We advise avoiding the government bonds of the major developed nations (the US, Germany and Japan).
We recommend holding Israeli government bonds, focusing on short to intermediate durations. At the short end of the curve, we prefer CPI-linked bonds, even though the inflationary environment is expected to remain subdued, based on our assessment that inflation expectations, as reflected in the local bond market, are too low for this timeframe.
We recommend that investors hold nothing but a low percentage of their portfolios in foreign corporate debt, focusing on the short-dated bonds of companies with low credit ratings (hence higher risks and yields). The rise in yields on intermediate-dated bonds, coupled with our view that no rapid spike in yields is likely from this point onward, provides justification for diverting part of client corporate bond holdings to bonds with intermediate durations.
In Israel’s corporate bond market, narrow spreads over government debt fail to adequately reflect the risks inherent in corporate bonds. In consequence, investors are advised to maintain nothing but a low percentage of their portfolios in this asset class, and that the bonds they do hold be the short-dated securities (no more than three years out) of companies characterized by positive cash flow and mid-level credit ratings. For investors whose portfolios contain a high percentage of Israeli corporate bonds, we recommend taking advantage of this period of tranquility to reduce exposure to this asset class.

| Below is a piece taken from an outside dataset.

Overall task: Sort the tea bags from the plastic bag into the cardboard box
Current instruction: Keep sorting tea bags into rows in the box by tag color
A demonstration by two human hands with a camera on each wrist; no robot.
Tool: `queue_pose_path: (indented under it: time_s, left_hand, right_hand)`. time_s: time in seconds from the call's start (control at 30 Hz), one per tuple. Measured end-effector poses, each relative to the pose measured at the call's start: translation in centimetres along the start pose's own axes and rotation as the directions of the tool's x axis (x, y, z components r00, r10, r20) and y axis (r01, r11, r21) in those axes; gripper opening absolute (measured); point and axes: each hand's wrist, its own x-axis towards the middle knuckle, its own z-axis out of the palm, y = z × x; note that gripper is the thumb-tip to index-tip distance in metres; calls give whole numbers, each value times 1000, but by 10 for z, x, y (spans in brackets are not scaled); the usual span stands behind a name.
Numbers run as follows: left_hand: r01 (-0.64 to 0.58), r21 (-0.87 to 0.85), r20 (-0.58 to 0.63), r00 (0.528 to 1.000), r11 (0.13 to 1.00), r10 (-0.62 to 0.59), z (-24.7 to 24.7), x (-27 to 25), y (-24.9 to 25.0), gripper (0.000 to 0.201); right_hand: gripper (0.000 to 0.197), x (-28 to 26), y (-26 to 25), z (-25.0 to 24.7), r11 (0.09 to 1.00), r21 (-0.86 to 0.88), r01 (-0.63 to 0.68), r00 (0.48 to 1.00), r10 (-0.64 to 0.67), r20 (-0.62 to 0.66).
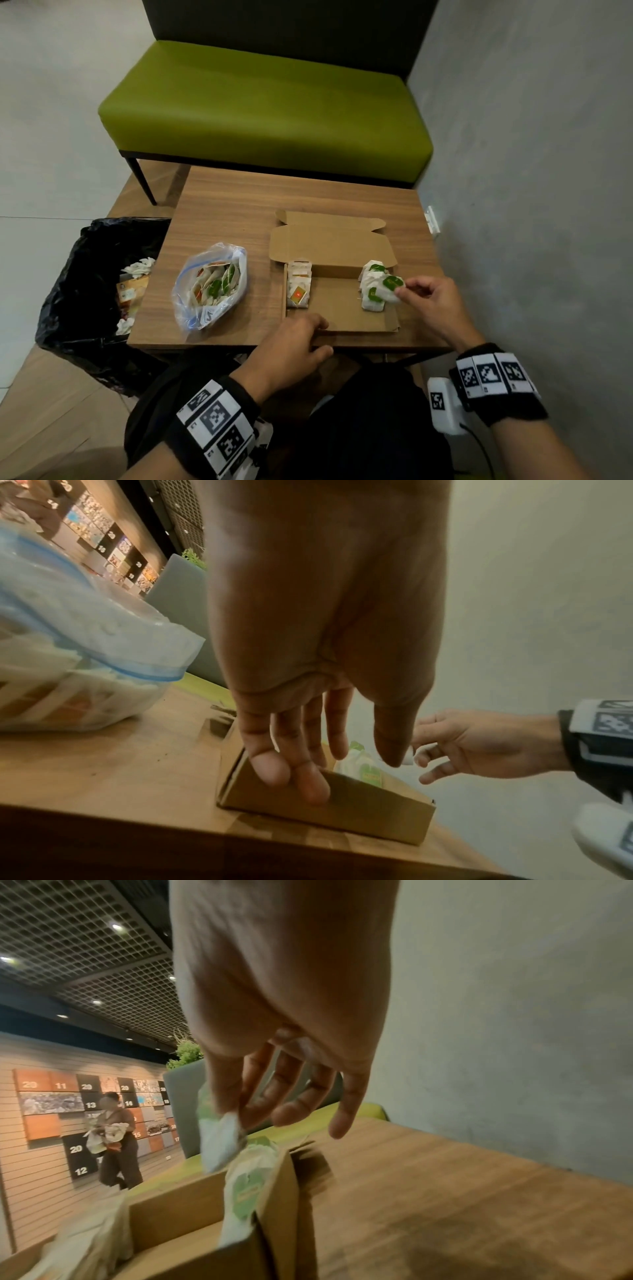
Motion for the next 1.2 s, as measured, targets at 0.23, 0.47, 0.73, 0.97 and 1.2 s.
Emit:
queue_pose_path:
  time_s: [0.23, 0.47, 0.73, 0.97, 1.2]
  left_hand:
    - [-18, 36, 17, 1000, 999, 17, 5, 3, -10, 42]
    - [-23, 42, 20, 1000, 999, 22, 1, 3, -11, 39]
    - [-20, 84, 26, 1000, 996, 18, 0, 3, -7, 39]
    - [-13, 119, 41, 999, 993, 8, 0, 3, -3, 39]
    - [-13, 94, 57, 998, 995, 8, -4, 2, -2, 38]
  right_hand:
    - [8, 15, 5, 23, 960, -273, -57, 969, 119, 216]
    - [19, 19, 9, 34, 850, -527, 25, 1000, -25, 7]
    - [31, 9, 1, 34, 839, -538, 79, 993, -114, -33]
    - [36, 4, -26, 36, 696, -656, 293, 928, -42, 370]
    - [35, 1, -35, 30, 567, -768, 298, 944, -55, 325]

We advise that investors be highly exposed to foreign equities, based on our assessment that valuations on stocks across the globe are more attractive than those for corporate bonds. It’s worth recalling, however, that risks in stock markets increase as price-earnings multiples rise.
In light of the improved conditions in Europe and Britain, we recommend overweighting the equity indices of those regions, which make up around 25% of the MSCI World Index. We also recommend being slightly underweight US shares (which comprise around half the index), as well as maintaining positions in emerging market index funds in equal proportion to their weighting in the MSCI World Index.